Show that $\int_S|\nabla w|^2 \operatorname{dA}\ge\int_S|\nabla u|^2 \operatorname{dA}$ 
Let $S$ be a bounded region of $\mathbb R^2$ and $\partial S$ be its
  boundary. Let $u$ be the unique solution to Laplace’s equation in $S$,
  subject to the boundary condition $u=f$ on $\partial S$, where $f$ is
  a specified function. Let $w$ be any smooth function with $w=f$ on
  $\partial S$. By writing $w=u+\delta$ show that $$\int_S|\nabla w|^2
 \operatorname{dA}\ge\int_S|\nabla u|^2 \operatorname{dA}$$

To start all I could think to do is to write $$\int_S|\nabla w|^2 \operatorname{dA}=\int_S \nabla w\cdot\nabla w \operatorname{dA}=\int_S|\nabla u|^2+2\nabla\delta\cdot\nabla u+|\nabla\delta|^2 \operatorname{dA}$$
but I don't know how to use the given conditions.

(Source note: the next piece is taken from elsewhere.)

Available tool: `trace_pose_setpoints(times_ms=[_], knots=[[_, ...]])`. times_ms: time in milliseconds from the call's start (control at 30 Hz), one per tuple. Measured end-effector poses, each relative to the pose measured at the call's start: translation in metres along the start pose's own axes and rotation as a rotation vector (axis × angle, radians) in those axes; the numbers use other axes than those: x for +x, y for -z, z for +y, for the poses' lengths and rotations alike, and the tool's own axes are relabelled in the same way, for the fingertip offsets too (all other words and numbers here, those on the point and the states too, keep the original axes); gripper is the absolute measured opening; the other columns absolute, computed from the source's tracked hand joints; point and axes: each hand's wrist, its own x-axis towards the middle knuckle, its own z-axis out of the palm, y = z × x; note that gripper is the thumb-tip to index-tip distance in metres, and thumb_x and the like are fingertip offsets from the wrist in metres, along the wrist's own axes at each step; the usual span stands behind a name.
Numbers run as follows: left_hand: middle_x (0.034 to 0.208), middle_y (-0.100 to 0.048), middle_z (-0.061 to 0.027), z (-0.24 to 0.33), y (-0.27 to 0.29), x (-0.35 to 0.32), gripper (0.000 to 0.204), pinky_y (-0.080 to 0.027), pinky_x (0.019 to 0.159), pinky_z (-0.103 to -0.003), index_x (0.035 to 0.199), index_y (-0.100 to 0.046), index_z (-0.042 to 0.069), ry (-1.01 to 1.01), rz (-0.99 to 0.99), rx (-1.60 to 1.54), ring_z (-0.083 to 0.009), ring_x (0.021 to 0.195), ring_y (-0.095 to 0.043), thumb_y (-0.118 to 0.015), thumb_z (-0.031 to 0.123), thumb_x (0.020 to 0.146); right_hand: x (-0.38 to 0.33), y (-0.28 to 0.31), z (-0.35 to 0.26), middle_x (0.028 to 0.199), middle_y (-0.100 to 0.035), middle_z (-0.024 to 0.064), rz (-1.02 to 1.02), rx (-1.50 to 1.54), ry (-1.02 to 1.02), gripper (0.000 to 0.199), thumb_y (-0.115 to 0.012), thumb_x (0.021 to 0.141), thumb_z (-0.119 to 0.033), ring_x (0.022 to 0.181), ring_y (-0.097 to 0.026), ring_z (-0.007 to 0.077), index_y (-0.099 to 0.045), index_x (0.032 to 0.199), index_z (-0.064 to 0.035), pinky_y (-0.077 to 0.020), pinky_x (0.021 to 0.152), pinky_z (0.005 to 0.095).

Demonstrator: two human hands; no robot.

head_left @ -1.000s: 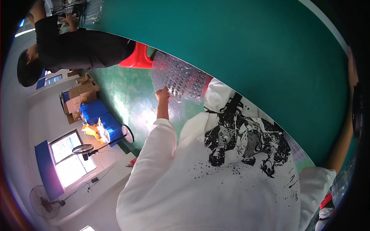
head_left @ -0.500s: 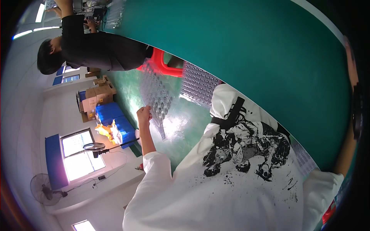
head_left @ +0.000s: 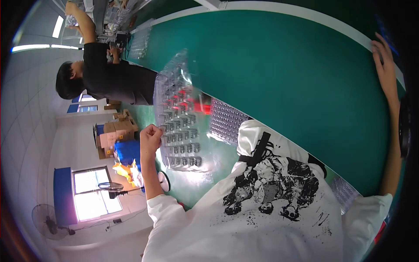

Any help wuld be appreciated, thanks
 A: The key (it seems to me) is the fact that $\delta = w - u$ vanishes on the boundary so you can integrate by parts with no boundary term: $$\int_S (\nabla w - \nabla u) \cdot (\nabla w - \nabla u) \, dA = - \int_S (w - u) \Delta (w-u) \, dA.$$ Since $\Delta u = 0$ you get after simplifying and integrating by parts again,$$- \int_S (w - u) \Delta (w-u) \, dA = - \int_S (w - u) \Delta w \, dA = \int_S (\nabla w - \nabla u) \cdot \nabla w \, dA.$$ Thus $$\int_S (\nabla w - \nabla u) \cdot (\nabla w - \nabla u) \, dA = \int_S (\nabla w - \nabla u) \cdot \nabla w \, dA.$$ This simplifies to $$\int_S |\nabla u|^2 \, dA = \int_S \nabla w \cdot \nabla u \, dA.$$
Can you complete the argument from here?
A: You want to minimize the functional $w\mapsto \int_S|\nabla w|^2 dx$ subject to the constraint $w = f$ on $\partial S$. If $w$ is a minimizer (and $w = f$ on $\partial S$) then for all smooth functions $\phi$ that vanish on $\partial S$ we have
\begin{eqnarray*}
 0
 & = & 
 \frac{d}{dt}\bigg|_{t = 0}\int_S |\nabla(w + t\phi)|^2 dx
 \\
 & = & 
 2\int_S \nabla w\cdot\nabla \phi dx
 \\
 & = & 
 2\int_S\phi \frac{\partial w}{\partial \nu} dS_x
 -
 2\int_S \phi \Delta w dx
 \\
 & = & 
 -2\int_S \phi \Delta w dx. 
\end{eqnarray*}
Since this is true for all $\phi$, $w$ must be harmonic in $S$. 
A: We are given that $u=w=f$ on $\partial S$.  Hence, if $w=u+\delta$, then $\delta=0$ on $\partial S$.  
In addition, since $\nabla^2 u=0$ in $S$, then in $S$ we have
$$\nabla u\cdot \nabla \delta=\nabla \cdot (\delta\, \nabla u)-\delta \,\nabla^2 u=\nabla \cdot (\delta \,\nabla u)$$
Equipped with these observations, we can write
$$\begin{align}
\int_S \nabla w\cdot \nabla w\,dA&=\int_S |\nabla u|^2\,dA+2\int_S \nabla u\cdot\nabla \delta\,dA+\int_S |\nabla \delta|^2\,dA\\\\
&=\int_S |\nabla u|^2\,dA+2\oint_{\partial S} \underbrace{\delta}_{=0\,\text{on}\,\partial S} (\hat n\cdot \nabla)\,dA+\int_S |\nabla \delta|^2\,dA\\\\
&=\int_S |\nabla u|^2\,dA+\underbrace{\int_S |\nabla \delta|^2\,dA}_{\ge 0}\\\\
&\ge \int_S |\nabla u|^2\,dA
\end{align}$$
as was to be shown!